Up and Running with GitLab

Goal

• Use SSH with a dedicated key to access GitLab (clone, fetch, push) without prompts.

Prerequisites

• macOS with OpenSSH (ssh, ssh-keygen, ssh-agent).
• A GitLab account with access to your repository.
• Git installed and your repo cloned locally.

Quick Summary

• Generate ~/.ssh/gitlab_ed25519 (no passphrase).
• Configure ~/.ssh/config for gitlab.com to use that key.
• Start the agent and load the key with Apple keychain support.
• Add the public key in GitLab → SSH Keys.
• Verify with ssh -T git@gitlab.com and push via SSH.

Step‑By‑Step

1) Create a passwordless ed25519 key

ssh-keygen -t ed25519 -C "GitLab key" -f ~/.ssh/gitlab_ed25519 -N ""

• Public key: ~/.ssh/gitlab_ed25519.pub
• Private key: ~/.ssh/gitlab_ed25519

pbcopy < ~/.ssh/gitlab_ed25519.pub

ssh-keygen -lf ~/.ssh/gitlab_ed25519.pub

2) Configure SSH for GitLab

Host gitlab.com
  HostName gitlab.com
  User git
  IdentityFile ~/.ssh/gitlab_ed25519
  IdentitiesOnly yes
  AddKeysToAgent yes
  UseKeychain yes

chmod 600 ~/.ssh/config

3) Start agent and load the key (macOS keychain)
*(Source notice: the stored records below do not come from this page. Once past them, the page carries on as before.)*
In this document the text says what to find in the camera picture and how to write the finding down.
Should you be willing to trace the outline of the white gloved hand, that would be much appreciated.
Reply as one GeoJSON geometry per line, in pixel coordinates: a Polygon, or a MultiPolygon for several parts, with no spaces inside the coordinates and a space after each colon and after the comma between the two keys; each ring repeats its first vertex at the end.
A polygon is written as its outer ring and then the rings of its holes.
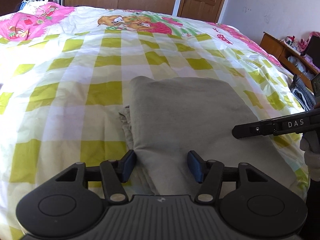
{"type": "Polygon", "coordinates": [[[310,142],[306,138],[301,139],[300,149],[304,151],[304,161],[308,167],[310,178],[319,182],[319,153],[312,151],[310,142]]]}

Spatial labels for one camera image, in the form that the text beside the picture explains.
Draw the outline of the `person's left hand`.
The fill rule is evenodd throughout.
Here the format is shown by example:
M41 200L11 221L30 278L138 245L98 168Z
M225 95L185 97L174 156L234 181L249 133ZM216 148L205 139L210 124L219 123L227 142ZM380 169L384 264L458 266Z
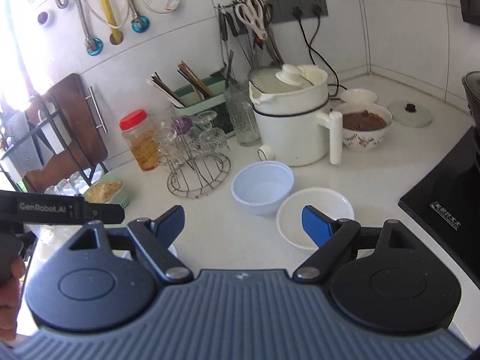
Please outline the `person's left hand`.
M17 316L20 310L20 279L24 276L25 267L21 256L10 266L10 277L1 286L0 292L0 339L14 341L16 339Z

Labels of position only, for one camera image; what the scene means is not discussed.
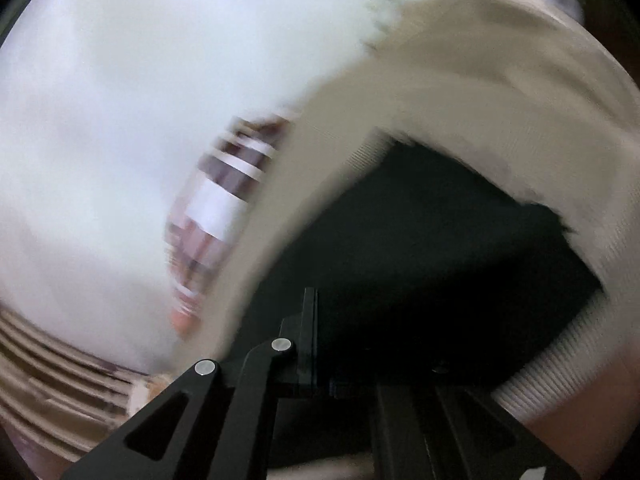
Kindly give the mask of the black denim pants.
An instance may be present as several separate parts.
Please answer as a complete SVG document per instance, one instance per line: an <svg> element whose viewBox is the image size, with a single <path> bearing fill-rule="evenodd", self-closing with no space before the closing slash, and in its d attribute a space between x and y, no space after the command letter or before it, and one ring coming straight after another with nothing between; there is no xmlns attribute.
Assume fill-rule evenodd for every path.
<svg viewBox="0 0 640 480"><path fill-rule="evenodd" d="M489 396L555 342L600 280L559 216L455 159L394 143L260 276L230 353L317 293L319 390L278 409L272 468L374 449L376 388L437 372Z"/></svg>

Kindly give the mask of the beige pleated curtain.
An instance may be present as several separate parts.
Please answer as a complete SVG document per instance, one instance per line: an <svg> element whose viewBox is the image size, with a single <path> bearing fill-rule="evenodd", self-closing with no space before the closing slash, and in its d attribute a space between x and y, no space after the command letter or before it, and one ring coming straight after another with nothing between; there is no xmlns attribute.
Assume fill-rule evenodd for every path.
<svg viewBox="0 0 640 480"><path fill-rule="evenodd" d="M1 309L1 420L66 462L90 452L164 385Z"/></svg>

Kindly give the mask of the pink brown patterned pillow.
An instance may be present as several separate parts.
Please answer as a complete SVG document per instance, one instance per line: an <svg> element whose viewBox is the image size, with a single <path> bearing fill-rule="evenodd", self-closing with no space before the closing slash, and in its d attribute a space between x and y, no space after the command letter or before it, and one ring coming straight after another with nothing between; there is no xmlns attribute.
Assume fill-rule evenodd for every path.
<svg viewBox="0 0 640 480"><path fill-rule="evenodd" d="M238 119L198 160L168 214L165 240L174 304L170 322L186 338L232 252L291 122Z"/></svg>

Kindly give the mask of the beige woven bed sheet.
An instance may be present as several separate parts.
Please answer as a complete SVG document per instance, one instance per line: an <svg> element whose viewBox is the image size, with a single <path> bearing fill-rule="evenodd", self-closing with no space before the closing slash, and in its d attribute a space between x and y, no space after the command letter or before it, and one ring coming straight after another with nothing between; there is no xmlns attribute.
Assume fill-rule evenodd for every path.
<svg viewBox="0 0 640 480"><path fill-rule="evenodd" d="M521 420L579 391L639 328L639 90L544 0L427 0L373 57L318 90L259 188L184 358L222 356L294 236L382 157L383 134L470 165L567 223L605 293L499 380Z"/></svg>

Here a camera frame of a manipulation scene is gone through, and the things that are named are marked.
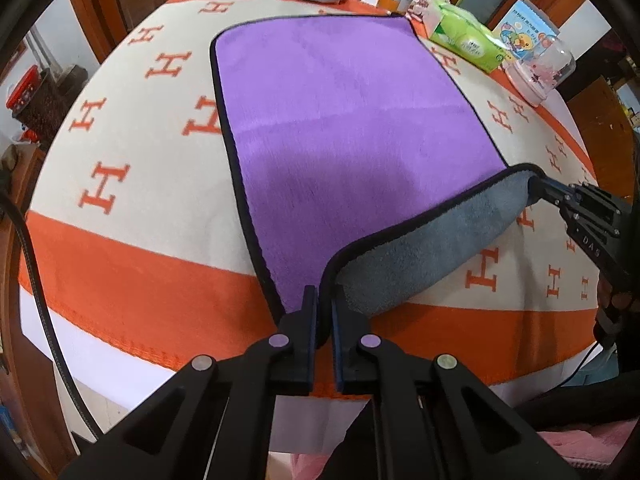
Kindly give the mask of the purple and grey towel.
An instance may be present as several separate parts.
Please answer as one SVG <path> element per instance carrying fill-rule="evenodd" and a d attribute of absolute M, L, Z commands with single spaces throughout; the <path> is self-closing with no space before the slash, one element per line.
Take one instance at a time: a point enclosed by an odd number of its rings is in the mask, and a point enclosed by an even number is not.
<path fill-rule="evenodd" d="M 405 18 L 309 15 L 232 26 L 209 48 L 250 261 L 271 313 L 334 289 L 367 316 L 460 268 L 529 204 L 509 164 Z"/>

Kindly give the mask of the pink base clear jar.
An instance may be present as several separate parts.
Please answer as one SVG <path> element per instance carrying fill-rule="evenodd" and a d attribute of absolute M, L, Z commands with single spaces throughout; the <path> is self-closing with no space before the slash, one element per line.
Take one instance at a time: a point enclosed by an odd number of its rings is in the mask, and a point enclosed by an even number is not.
<path fill-rule="evenodd" d="M 521 97 L 537 107 L 575 68 L 574 55 L 567 45 L 549 35 L 521 58 L 506 64 L 504 72 Z"/>

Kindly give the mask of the blue children's book box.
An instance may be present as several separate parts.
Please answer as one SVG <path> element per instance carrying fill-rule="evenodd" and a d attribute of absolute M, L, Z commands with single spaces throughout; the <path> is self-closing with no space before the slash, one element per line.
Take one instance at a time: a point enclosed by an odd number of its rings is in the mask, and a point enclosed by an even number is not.
<path fill-rule="evenodd" d="M 506 57 L 515 61 L 533 50 L 547 36 L 558 36 L 560 31 L 529 0 L 518 0 L 503 15 L 492 33 L 506 46 Z"/>

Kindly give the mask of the green tissue pack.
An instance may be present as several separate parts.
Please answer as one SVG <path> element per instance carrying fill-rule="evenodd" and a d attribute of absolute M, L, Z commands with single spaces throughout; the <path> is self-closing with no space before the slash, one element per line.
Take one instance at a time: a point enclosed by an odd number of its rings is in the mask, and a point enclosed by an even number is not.
<path fill-rule="evenodd" d="M 491 73 L 506 59 L 508 48 L 467 10 L 432 0 L 422 15 L 426 36 L 477 68 Z"/>

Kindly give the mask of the orange and cream H blanket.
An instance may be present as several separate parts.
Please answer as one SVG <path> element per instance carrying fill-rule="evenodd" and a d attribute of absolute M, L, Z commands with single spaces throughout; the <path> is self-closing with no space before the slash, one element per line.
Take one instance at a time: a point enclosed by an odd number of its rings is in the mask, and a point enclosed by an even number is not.
<path fill-rule="evenodd" d="M 132 408 L 200 353 L 228 359 L 276 317 L 250 261 L 209 48 L 239 24 L 385 16 L 349 0 L 169 0 L 113 51 L 62 123 L 27 226 L 73 375 Z M 596 178 L 565 110 L 529 106 L 406 20 L 469 99 L 509 164 L 563 183 Z M 540 200 L 430 288 L 367 316 L 407 353 L 451 353 L 510 403 L 562 382 L 593 345 L 596 267 Z"/>

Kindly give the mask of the red lidded container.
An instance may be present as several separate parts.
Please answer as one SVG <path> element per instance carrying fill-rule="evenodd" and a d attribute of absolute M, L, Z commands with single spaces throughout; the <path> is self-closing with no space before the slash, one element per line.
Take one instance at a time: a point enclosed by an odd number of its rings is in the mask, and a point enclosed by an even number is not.
<path fill-rule="evenodd" d="M 30 66 L 6 98 L 6 108 L 16 112 L 19 108 L 24 107 L 38 89 L 40 82 L 39 67 L 37 65 Z"/>

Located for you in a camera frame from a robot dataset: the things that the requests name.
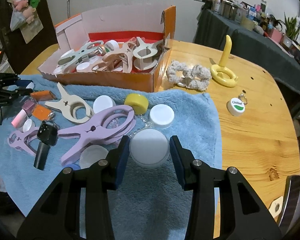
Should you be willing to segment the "grey-green plastic clamp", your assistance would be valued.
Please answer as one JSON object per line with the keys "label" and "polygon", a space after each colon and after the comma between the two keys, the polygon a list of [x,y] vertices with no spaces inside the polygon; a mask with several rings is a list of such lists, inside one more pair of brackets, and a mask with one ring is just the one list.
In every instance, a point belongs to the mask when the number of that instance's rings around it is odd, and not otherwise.
{"label": "grey-green plastic clamp", "polygon": [[76,63],[80,59],[87,57],[90,53],[98,51],[101,45],[104,45],[104,42],[99,40],[95,42],[88,42],[81,46],[81,48],[79,48],[77,51],[70,50],[60,57],[58,60],[58,65],[67,67],[73,63]]}

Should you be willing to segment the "purple nail polish bottle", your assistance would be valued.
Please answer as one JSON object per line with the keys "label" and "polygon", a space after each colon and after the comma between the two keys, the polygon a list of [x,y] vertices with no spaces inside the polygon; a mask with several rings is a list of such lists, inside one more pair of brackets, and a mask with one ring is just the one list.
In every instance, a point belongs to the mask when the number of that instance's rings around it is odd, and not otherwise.
{"label": "purple nail polish bottle", "polygon": [[25,121],[32,115],[32,111],[36,106],[37,101],[33,98],[27,99],[21,107],[20,112],[11,121],[14,128],[21,128]]}

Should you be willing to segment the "orange wrapped packet on towel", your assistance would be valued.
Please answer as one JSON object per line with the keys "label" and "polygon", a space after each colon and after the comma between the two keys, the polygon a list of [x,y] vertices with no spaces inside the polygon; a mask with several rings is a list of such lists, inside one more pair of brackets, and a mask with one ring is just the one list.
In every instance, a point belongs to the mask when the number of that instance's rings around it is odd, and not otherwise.
{"label": "orange wrapped packet on towel", "polygon": [[41,121],[52,120],[55,117],[55,113],[53,111],[40,104],[36,104],[34,106],[32,115]]}

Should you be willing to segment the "lilac clamp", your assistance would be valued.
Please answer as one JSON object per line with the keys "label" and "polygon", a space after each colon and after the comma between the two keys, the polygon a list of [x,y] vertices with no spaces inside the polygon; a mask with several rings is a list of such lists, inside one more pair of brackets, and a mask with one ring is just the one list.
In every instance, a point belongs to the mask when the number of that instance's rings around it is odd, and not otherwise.
{"label": "lilac clamp", "polygon": [[35,157],[36,151],[30,146],[30,142],[37,138],[39,127],[31,128],[29,131],[21,132],[15,130],[7,138],[7,143],[17,151],[25,151]]}
{"label": "lilac clamp", "polygon": [[[116,118],[124,118],[124,122],[115,128],[109,128],[110,122]],[[134,109],[129,105],[118,105],[93,115],[83,124],[60,129],[60,138],[78,138],[74,146],[61,157],[61,164],[65,166],[78,161],[83,150],[90,144],[109,145],[120,140],[135,124]]]}

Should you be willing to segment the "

# Start agent if not already running
eval "$(ssh-agent -s)"

# Add the key and persist in macOS keychain
ssh-add --apple-use-keychain ~/.ssh/gitlab_ed25519

# Confirm identities loaded
ssh-add -l

4) Register the public key in GitLab

• GitLab → User menu → Settings → SSH Keys.
• Paste the contents of ~/.ssh/gitlab_ed25519.pub.
• Give it a title (e.g., "macbook-ed25519"), set an expiry if desired, and save.

5) Verify SSH handshake

ssh -T git@gitlab.com

6) Ensure your repository remote uses SSH

git remote -v

• Should show forms like: git@gitlab.com:<namespace>/<repo>.git
• If it’s HTTPS, switch it:

git remote set-url origin git@gitlab.com:<namespace>/<repo>.git

7) Test fetch/push

git fetch origin
# Make a small change and commit, then:
git push origin <branch>

Troubleshooting

• Remote still prompts for username/password
  • Your remote is HTTPS. Switch to SSH:
    bash

    git remote set-url origin git@gitlab.com:<namespace>/<repo>.git

• "Permission denied (publickey)" on ssh -T git@gitlab.com
  • Public key not added in GitLab or wrong key used.
    • Re-add ~/.ssh/gitlab_ed25519.pub in GitLab → SSH Keys.
  • Agent not loading your key.
    bash

    ssh-add -l                    # see if your key is listed
    ssh-add --apple-use-keychain ~/.ssh/gitlab_ed25519

  • ~/.ssh/config not pointing to the correct key or permissions too open.
    bash

    grep -A5 '^Host gitlab.com' ~/.ssh/config
    chmod 600 ~/.ssh/config

• Multiple keys, wrong one used
  • Use IdentitiesOnly yes and explicit IdentityFile (as shown).
  • You can also create a Host gitlab.com-<alias> section and use git@gitlab.com:<namespace>/<repo>.git with -o IdentityFile=... if needed.
• Agent has no identities on reboot
  • On macOS, UseKeychain yes with AddKeysToAgent yes ensures persistence.
  • If needed, re-run:
    bash

    eval "$(ssh-agent -s)" && ssh-add --apple-use-keychain ~/.ssh/gitlab_ed25519

Reference: Minimal macOS config for GitLab

Host gitlab.com
  HostName gitlab.com
  User git
  IdentityFile ~/.ssh/gitlab_ed25519
  IdentitiesOnly yes
  AddKeysToAgent yes
  UseKeychain yes

Post‑Resolution Checklist

• ~/.ssh/gitlab_ed25519 exists; ~/.ssh/gitlab_ed25519.pub added to GitLab.
• ssh -T git@gitlab.com succeeds.
• git remote -v shows SSH (git@gitlab.com:...).
• Push from your repo completes without prompts.

Notes

• ed25519 is preferred for performance and security.
• Avoid passphrases if you want non‑interactive pushes; if you do use one, macOS keychain can remember it.
• Keep private key permissions strict (chmod 600 ~/.ssh/gitlab_ed25519).